Improved logistics and optimized merchandizing
The retailer leveraged Ataccama for in-place data lake processing with Spark to ensure efficient logistics, optimize merchandising, and produce reliable reports for business development based on high-quality data.
- 1.5 billion records checked in 99 seconds
- 2x faster than Apache Tez
- 250 Ataccama jobs run on the data lake each day
- 64 million record address lookup returning data in real time
After several business initiatives failed because of unreliable data, the retailer made data quality a top priority. As a data-driven organization, X5 wanted to ensure accurate data was used for improving its business processes. Optimizing sales, logistics, and merchandising required reliable product, geolocation, and supplier data. At the same time, online customers were demanding more granular and complete product information to make purchasing decisions. Together, these factors led the company to look for a data quality solution.
When selecting a data quality vendor and tool, X5 looked for the following:
- A tool that is easy to learn, understand, and use. The team wanted to be able to hire a data engineer and easily teach them how to use the tool.
- Being able to visualize the results. It was crucial for data quality engineers to present the results of their work and show the value they brought to the company.
- Flexibility and ease of integration. The retailer wanted a DQ tool that would easily integrate with their existing processes, infrastructure, and specifically the ERP system.
Solution & benefits
The retailer took full advantage of the flexibility of the Ataccama ONE platform, starting with ETL and DQ processing use cases on traditional data sources. The DQ team then built a data lake and reused existing configurations to scale their solution with big data processing capabilities leveraging Spark. Later, the team built a Kafka-based pilot to stream real-time data from cash desks in brick-and-mortar shops, and use this data for immediate decision making.
- Business development teams and management can reliably use company master data for driving business decisions.
- DQ engineers can clearly visualize and quantify data quality issues.
- A firmly established data quality culture resulting in good data used for decision making across the company.
Client Use Cases
DQ evaluation on a data lake
The team of 23 data quality engineers perform data quality checks on their data lake for various data-critical projects, such as launching a new product or creating a new report in the data warehouse. In terms of technical implementation, the data is processed with Spark jobs on a Hadoop cluster or a standalone server, depending on data volumes. The results are visualized in Tableau or exported to Excel for further analysis.
An ETL tool for integrating with ERP
Ataccama ONE works as an ETL tool for proving data to the company’s ERP system, with a data volume of 50 GB per day in this particular case. Additionally, DQ engineers use Ataccama ONE for fast ETL prototyping.

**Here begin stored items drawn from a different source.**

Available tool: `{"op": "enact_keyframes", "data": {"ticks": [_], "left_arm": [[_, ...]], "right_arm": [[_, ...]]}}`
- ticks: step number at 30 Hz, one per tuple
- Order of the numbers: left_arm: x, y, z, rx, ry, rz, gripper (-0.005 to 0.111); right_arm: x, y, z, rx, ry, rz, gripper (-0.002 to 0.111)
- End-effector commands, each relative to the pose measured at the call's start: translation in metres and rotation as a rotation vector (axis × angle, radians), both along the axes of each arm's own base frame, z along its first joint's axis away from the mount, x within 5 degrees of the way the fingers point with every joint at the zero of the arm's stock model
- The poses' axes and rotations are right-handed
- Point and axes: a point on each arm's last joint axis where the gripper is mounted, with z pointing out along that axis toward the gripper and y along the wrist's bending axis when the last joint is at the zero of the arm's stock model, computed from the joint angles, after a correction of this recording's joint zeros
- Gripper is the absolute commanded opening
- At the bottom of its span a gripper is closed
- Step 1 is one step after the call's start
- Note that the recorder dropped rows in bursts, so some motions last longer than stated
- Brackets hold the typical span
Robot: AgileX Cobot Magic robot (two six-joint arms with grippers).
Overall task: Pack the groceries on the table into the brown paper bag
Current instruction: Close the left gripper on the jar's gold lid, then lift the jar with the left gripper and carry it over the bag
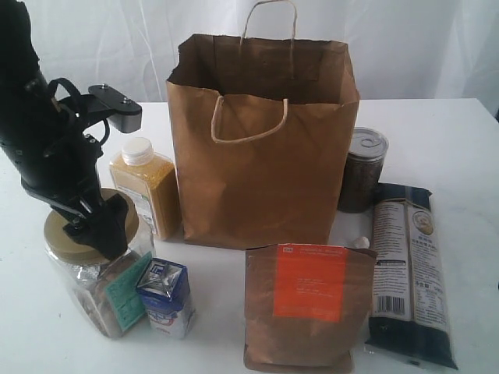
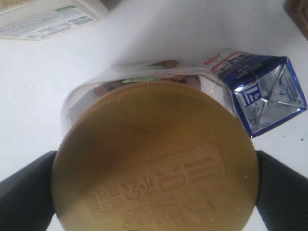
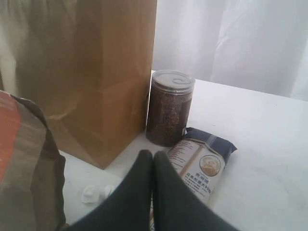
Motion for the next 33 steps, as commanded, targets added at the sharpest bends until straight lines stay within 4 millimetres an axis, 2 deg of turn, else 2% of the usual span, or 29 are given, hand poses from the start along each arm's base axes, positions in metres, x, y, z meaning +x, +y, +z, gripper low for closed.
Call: {"op": "enact_keyframes", "data": {"ticks": [1,3,5,9,14,15,19,30,33], "left_arm": [[-0.006,-0.001,-0.005,0.019,0.070,-0.007,0.105],[-0.006,-0.001,-0.005,0.023,0.079,-0.008,0.103],[-0.008,0.000,-0.006,0.030,0.099,-0.007,0.094],[-0.011,0.002,0.000,0.034,0.105,0.036,0.056],[-0.014,0.007,0.020,0.043,0.054,0.031,0.005],[-0.015,0.008,0.026,0.044,0.044,0.029,0.000],[-0.016,0.011,0.057,0.035,-0.025,0.031,0.000],[-0.021,0.020,0.172,-0.111,-0.414,0.080,0.000],[-0.031,0.026,0.216,-0.195,-0.558,0.091,0.000]], "right_arm": [[0.000,0.000,0.000,-0.009,-0.013,-0.003,0.000],[0.000,0.000,0.000,-0.009,-0.013,-0.003,0.000],[0.000,0.000,0.000,-0.009,-0.013,-0.003,0.000],[0.000,0.000,0.000,-0.009,-0.013,-0.003,0.000],[0.000,0.000,0.000,0.013,-0.006,-0.005,0.000],[0.000,0.000,0.000,0.011,-0.007,-0.005,0.000],[0.000,0.000,0.000,0.015,-0.005,-0.006,0.000],[0.000,0.000,0.000,0.015,-0.005,-0.006,0.000],[0.000,0.000,0.000,0.015,-0.005,-0.006,0.000]]}}
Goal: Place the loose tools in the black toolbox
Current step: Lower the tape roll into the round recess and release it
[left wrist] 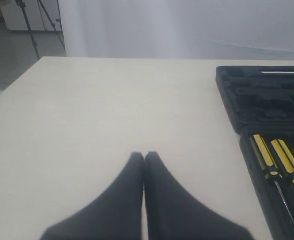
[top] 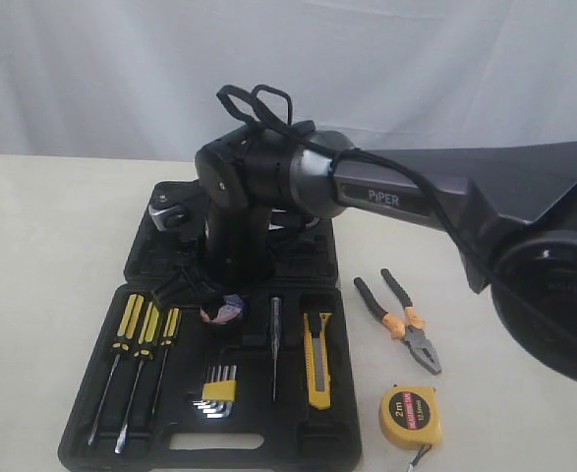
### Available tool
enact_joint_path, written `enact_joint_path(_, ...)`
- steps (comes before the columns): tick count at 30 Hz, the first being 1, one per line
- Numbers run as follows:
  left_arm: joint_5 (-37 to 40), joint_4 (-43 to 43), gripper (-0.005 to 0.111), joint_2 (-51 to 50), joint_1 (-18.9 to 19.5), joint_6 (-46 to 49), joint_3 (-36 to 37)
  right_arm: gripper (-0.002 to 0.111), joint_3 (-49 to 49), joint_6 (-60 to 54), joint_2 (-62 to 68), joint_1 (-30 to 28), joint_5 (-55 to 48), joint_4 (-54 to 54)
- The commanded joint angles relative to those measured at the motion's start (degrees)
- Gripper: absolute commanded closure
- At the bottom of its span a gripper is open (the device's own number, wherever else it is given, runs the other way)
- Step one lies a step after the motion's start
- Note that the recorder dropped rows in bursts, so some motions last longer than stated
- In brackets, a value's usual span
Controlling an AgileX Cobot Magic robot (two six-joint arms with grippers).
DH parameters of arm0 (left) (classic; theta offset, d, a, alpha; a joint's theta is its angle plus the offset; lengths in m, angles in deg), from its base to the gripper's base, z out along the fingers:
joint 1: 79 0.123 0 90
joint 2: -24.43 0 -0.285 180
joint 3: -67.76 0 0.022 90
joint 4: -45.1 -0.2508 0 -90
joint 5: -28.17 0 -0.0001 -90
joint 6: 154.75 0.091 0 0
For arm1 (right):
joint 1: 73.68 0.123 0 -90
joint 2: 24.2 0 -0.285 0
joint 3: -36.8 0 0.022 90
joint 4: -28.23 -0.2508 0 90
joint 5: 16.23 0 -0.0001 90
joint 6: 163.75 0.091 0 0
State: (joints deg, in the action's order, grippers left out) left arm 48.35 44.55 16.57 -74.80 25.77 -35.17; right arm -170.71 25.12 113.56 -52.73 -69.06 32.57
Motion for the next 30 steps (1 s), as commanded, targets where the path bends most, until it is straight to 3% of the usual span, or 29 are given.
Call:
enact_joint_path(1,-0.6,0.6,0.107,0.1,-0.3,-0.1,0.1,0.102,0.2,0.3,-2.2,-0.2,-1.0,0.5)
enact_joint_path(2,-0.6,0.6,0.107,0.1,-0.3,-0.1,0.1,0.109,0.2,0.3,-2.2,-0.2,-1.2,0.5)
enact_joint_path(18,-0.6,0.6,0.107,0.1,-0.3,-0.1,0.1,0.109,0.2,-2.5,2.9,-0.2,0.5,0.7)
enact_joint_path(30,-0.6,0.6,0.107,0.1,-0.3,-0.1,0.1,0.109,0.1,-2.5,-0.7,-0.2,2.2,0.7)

Address validation service
X5 also leveraged Ataccama ONE as an address validation solution with two use cases:
- Assisting 30+ business development specialists in completing address forms
- Providing validated address elements to various enterprise systems
To build the solution, the client team used an open source, countrywide address lookup, then constructed several data pipelines around it and published them as web services.